Records from a data collection
○ ○ ○ ○

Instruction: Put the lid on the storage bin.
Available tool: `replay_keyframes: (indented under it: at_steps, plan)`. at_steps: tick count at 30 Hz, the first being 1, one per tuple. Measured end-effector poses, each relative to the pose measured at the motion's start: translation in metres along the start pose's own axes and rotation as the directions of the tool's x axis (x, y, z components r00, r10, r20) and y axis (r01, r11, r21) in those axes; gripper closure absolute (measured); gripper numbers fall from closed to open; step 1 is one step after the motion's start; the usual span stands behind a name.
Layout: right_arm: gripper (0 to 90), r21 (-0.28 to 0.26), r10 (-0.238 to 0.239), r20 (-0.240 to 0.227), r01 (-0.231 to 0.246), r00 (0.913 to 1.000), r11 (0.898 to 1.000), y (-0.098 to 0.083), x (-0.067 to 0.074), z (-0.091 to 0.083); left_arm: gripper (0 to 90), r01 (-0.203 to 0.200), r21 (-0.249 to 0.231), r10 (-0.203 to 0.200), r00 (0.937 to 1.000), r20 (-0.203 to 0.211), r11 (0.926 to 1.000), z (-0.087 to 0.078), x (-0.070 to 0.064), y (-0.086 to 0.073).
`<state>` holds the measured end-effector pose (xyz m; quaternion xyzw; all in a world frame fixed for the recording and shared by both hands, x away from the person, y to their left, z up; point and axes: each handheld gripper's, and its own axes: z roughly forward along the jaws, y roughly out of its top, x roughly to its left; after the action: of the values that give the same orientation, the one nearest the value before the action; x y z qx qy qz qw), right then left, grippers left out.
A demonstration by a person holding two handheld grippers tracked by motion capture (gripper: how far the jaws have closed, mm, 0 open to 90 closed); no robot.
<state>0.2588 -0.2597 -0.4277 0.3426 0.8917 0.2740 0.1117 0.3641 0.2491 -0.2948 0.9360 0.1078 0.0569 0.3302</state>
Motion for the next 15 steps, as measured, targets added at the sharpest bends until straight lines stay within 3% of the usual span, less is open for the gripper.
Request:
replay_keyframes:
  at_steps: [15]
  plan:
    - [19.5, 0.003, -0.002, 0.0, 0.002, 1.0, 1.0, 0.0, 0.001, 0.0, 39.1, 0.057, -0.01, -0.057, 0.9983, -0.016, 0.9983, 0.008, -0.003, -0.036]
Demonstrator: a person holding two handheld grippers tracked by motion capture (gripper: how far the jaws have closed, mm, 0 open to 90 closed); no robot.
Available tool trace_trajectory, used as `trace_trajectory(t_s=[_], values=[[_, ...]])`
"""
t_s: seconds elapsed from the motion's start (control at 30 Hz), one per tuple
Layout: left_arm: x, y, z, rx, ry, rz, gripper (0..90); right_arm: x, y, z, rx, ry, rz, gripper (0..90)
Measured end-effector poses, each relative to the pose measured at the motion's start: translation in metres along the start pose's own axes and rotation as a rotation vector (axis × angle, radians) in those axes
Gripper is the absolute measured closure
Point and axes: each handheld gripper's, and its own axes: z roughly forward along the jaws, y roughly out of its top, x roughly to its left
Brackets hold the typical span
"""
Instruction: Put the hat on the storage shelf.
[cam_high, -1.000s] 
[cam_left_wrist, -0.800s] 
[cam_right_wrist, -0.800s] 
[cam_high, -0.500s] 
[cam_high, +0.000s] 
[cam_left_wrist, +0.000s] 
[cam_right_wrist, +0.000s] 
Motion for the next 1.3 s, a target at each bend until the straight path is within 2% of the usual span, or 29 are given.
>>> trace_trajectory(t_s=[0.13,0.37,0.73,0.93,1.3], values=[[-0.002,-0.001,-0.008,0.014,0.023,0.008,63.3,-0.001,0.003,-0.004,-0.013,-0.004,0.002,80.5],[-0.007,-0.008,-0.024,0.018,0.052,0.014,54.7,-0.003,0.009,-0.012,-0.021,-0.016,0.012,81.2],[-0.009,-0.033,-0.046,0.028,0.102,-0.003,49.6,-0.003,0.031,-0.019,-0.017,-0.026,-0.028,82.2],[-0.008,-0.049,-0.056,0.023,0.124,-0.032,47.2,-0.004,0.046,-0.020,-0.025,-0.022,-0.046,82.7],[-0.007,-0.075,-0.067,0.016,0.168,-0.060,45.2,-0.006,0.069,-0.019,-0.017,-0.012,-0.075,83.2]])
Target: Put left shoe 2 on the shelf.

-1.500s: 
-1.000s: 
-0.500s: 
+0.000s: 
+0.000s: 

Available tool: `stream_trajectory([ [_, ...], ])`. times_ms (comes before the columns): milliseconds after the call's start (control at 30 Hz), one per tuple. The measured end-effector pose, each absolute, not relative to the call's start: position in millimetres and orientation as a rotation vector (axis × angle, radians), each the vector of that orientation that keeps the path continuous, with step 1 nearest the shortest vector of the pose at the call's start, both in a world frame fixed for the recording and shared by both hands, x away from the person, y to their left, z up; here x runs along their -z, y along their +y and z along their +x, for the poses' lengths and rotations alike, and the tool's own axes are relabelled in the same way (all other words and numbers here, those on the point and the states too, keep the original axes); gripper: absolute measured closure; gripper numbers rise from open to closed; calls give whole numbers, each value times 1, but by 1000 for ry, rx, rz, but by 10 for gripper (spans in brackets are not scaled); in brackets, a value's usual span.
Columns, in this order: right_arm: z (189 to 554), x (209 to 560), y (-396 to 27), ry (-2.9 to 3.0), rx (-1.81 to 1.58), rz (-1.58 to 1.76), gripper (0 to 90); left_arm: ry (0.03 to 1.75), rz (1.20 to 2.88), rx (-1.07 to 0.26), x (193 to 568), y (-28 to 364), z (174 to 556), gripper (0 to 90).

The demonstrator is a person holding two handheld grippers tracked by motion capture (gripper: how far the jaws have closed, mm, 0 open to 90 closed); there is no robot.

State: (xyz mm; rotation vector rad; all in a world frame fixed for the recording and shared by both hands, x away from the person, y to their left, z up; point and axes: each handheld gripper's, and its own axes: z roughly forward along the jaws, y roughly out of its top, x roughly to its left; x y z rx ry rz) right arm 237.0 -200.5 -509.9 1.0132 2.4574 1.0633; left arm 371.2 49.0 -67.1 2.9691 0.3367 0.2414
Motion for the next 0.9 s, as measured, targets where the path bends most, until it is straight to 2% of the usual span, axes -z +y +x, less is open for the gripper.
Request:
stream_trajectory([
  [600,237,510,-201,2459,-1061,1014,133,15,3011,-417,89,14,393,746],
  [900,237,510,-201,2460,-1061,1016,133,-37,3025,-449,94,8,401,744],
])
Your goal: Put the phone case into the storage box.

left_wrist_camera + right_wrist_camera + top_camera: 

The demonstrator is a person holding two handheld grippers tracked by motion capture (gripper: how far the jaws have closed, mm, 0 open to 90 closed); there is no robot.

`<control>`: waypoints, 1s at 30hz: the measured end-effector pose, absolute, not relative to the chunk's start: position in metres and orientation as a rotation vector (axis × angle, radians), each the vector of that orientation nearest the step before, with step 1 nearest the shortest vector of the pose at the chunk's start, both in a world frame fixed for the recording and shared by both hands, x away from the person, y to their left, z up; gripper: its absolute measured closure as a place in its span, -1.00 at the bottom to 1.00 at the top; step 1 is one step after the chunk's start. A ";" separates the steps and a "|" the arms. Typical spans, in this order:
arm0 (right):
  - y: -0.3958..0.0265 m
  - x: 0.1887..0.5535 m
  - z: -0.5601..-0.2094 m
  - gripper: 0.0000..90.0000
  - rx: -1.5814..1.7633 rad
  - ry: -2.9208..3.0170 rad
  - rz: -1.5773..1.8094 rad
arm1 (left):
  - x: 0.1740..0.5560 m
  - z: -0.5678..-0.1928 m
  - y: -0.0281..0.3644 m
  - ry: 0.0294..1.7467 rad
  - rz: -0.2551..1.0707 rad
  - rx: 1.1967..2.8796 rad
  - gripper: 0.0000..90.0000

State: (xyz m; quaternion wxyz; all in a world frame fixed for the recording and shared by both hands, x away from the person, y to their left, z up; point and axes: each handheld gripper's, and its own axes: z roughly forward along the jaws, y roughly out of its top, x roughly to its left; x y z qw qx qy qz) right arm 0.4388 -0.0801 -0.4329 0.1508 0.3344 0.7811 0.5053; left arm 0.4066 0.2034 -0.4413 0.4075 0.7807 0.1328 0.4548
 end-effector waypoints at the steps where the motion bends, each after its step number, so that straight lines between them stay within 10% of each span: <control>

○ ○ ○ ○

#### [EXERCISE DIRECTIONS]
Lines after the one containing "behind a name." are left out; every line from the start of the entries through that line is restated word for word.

#### [RESPONSE]
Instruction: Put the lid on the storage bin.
Available tool: `replay_keyframes: (indented under it: at_steps, plan)`. at_steps: tick count at 30 Hz, the first being 1, one per tuple. Measured end-effector poses, each relative to the pose measured at the motion's start: translation in metres along the start pose's own axes and rotation as the directions of the tool's x axis (x, y, z components r00, r10, r20) and y axis (r01, r11, r21) in those axes; gripper closure absolute (measured); gripper numbers fall from closed to open; step 1 is one step after the motion's start; the usual span stands behind a name.

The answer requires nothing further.